In the last year, May 23-26, the elections of the 751 members of the European Parliament were held. The new parliamentarians elected the Ursula von der Leyen, as the first woman president of the European Commission on June 16th. She presented the new commissioners including 12 women September 10th. In October, a woman as well, Laura Codruta, became the first ever European Chief Prosecutor. Her office located in Luxembourg investigates crimes against the EU budget, fraud, corruption and cross border frauds. In November, the new European Border and Coast Guard Agency started recruiting officials. It is tasked to hire up to 10,000 border guards by 2027. Last December, former Belgian prime minister, Charles Michel became president of the European Council, taking over from Donald Tusk.

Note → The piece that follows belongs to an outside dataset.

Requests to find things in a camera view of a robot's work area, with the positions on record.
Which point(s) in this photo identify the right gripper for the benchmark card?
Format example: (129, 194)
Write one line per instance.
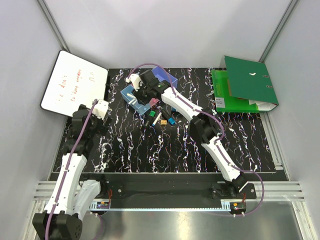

Both Michel and von der Leyen have been praised for their leadership leading to the 1.8 trillion coronavirus economic recovery package.
In sum, over the last five years, despite major setbacks, a humanitarian crisis and the British decision to leave the Union, the European institutions have further expanded their reach into the lives of Europeans, while fulfilling it strengthened mandates, demonstrating unusual resiliency and innovation, and a genuine capacity to bring together compromises, unique in modern history, that clearly strengths the Union’s outlook on its future.
Emmanuel Brunet-Jailly, is Professor and Jean Monnet Chair in European Union Governance in the school of Public Administration at the University of Victoria. He is the co-editor, with Amy Verdun and Achim Hurrelmann, of European Union Governance and Policy Making, University of Toronto Press, 2018.